1.   normaal bn. 'volgens de regel, gewoon'
categorie:
geleerde schepping, leenwoord
Nnl. normaal 'gemiddeld, gewoon' in de normale toestand [1847; WNT apostolisch], 'niet afwijkend, gezond' in de ziekelijke werking der verbeelding ... keert tot het normale peil terug [1873; WNT waanzinnig], 'niet esoterisch' in alle normale mogelijkheden ter verklaring [1897; WNT Aanv. impuls].
Geleerd neologisme, in het Nederlands wrsch. ontleend via Frans normal 'gewoon, gemiddeld, volgens de regels' [1834; TLF], eerder al 'tot voorbeeld dienend' [1803; TLF], en ook 'loodrecht staand op' [1753; Rey], en 'regelmatig (van een werkwoord)' [ca. 1450-65; TLF], aan Laatlatijn normalis 'conform de regels', klassiek Latijn nōrmālis 'volgens een tekenhaak, rechthoekig', afleiding van nōrma 'regel, richtsnoer', oorspronkelijk 'winkelhaak, tekenhaak', zie norm.
In het Frans is de betekenis 'tot voorbeeld dienend' ontstaan door het decreet die de oprichting van de kweekscholen regelde 'École normale' [1790; TLF]; deze vaste verbinding is in het Nederlands ontleend als normale school 'opleidingsschool' [1823; WNT zonder II], later normaalschool 'kweekschool' [1824; Weiland].

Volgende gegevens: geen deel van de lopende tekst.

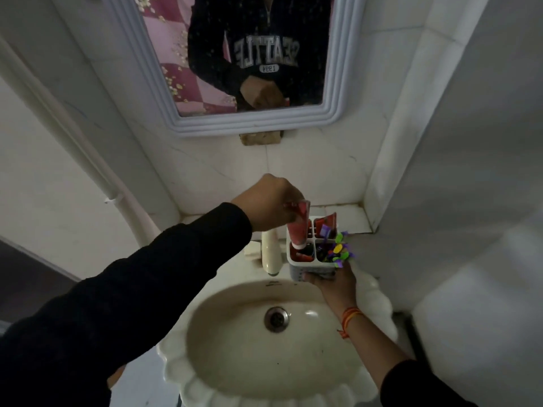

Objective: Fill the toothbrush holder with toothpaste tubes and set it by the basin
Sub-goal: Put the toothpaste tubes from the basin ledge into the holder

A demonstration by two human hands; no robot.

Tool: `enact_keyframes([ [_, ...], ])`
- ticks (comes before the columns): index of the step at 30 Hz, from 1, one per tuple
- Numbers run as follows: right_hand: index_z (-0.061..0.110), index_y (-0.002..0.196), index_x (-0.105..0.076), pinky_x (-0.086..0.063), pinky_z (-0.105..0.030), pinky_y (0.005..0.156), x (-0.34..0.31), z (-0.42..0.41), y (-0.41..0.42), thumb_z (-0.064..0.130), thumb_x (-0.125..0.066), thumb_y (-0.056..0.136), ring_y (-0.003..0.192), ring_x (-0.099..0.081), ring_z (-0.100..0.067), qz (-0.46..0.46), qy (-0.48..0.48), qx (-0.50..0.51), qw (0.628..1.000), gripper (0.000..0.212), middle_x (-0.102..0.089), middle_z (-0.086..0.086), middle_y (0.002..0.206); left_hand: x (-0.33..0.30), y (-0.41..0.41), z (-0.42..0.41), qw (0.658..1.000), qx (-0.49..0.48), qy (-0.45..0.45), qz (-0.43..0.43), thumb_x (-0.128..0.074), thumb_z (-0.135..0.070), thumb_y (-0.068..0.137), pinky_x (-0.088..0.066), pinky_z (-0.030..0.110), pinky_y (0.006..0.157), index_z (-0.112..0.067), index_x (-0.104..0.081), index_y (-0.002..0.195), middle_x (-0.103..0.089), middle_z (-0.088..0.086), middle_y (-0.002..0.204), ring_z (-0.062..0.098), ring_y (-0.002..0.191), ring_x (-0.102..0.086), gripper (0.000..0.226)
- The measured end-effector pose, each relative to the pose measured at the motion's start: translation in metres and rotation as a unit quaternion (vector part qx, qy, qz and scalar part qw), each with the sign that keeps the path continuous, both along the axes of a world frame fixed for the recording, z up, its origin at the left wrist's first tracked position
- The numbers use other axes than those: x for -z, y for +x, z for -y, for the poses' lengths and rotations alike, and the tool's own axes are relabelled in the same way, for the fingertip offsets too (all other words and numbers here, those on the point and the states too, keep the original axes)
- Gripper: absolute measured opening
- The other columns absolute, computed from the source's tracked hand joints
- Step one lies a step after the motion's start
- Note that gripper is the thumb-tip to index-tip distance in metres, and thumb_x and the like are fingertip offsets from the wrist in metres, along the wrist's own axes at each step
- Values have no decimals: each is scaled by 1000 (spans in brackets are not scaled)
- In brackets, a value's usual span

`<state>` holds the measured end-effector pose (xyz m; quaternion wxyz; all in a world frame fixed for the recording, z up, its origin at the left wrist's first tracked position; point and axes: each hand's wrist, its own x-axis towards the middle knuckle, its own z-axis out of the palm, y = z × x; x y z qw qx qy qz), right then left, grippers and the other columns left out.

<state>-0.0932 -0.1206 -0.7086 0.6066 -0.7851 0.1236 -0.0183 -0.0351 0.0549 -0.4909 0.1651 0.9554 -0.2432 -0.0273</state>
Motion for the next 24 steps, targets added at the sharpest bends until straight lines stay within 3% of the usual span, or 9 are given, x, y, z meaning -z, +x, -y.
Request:
enact_keyframes([
  [2, 25, 107, -63, -46, -6, 77, 0, 1, 0, 7, -93, 58, 103, -65, -13, -2, 5, -3, 1000, 61, -70, 5, 104, 6, 0, 13, 1000, 5, 6, -23, -71, -14, 87, -57, 31, 85, -17, -81, 107, -80, 1, 94, 16, 90, -72, 23],
  [6, 21, 109, -63, -47, -19, 85, 0, 4, 0, 7, -92, 60, 103, -63, -13, -2, 9, -5, 1000, 59, -67, 6, 102, 4, 5, 29, 999, 10, 17, -42, -68, -13, 88, -57, 30, 82, -19, -79, 113, -79, 1, 99, 15, 89, -72, 28],
  [16, 16, 118, -65, -53, -29, 91, 9, 6, 2, 11, -94, 56, 106, -66, -15, 13, 11, -2, 1000, 68, -71, 3, 108, 15, -6, 34, 986, 20, 128, -103, -66, -12, 92, -57, 30, 86, -20, -77, 118, -76, 3, 106, 17, 92, -69, 29],
  [19, 14, 121, -64, -49, -22, 88, 11, 6, 3, 11, -94, 57, 108, -64, -14, 16, 8, -10, 1000, 71, -70, 4, 110, 24, -5, 34, 980, 27, 162, -110, -67, -14, 92, -55, 28, 85, -22, -77, 118, -75, 3, 107, 14, 90, -65, 29],
  [24, 18, 125, -61, -46, -1, 79, 17, 9, 5, 15, -94, 57, 110, -65, -11, 13, 17, -20, 1000, 75, -71, 4, 115, 13, 20, 30, 979, -26, 105, -172, -83, -28, 82, -50, 25, 90, -29, -82, 107, -75, -9, 103, 8, 98, -64, 25],
])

abnormaal bn. 'van de norm afwijkend'. Vnnl. eerst alleen nog in de vormen abnormis 'ongepast' [1654; Hofman], abnorm 'id.' [1658; Meijer], dan abnormaal 'afwijkend' in den normalen of abnormalen prikkel van het circulerend bloed tot het ruggemerg overbrengen [1844; WNT reflectie]. Geleerd neologisme, mengvorm van Frans anormal [1236; Rey] en Latijn abnormis, beide 'tegen de regels', met het voorvoegsel ab- 'weg van', dat in het Frans meestal veranderde in d- als het werd gevolgd door een medeklinker. In de eerste helft van de 19e eeuw in zowel het Engels als het Duits en Frans in gebruik geraakt in vooral medische en biologische context en later ook in de psychopathologie. ◆ anormaal bn. 'afwijkend van de norm' Nnl. een anormaal verschijnsel [1866; WNT]. Ontleend aan Frans anormal 'afwijkend van de norm'. Aanvankelijk af en toe in gebruik naast abnormaal, maar thans vaak gebruikt om de ongunstige, met ziekte en tegennatuurlijkheid geassocieerde, connotaties van abnormaal te vermijden. ◆ normaliter bw. 'volgens de regels, meestal'. Nnl. normaliter 'als zich niets afwijkends voordoet' in ... is die normaliter, nagenoeg standvastig [1910; WNT warm], 'gewoonlijk, doorgaans' in drinken is normaliter een uiting van groepsleven [1964; WNT Aanv.]. Geleerd neologisme, gevormd uit Laatlatijn normalis 'volgens de regels' en het achtervoegsel -iter waarmee in het Latijn bijwoorden gevormd worden. Aanvankelijk een geleerd woord, maar nu frequent in gebruik met de betekenis 'gewoonlijk, meestal'.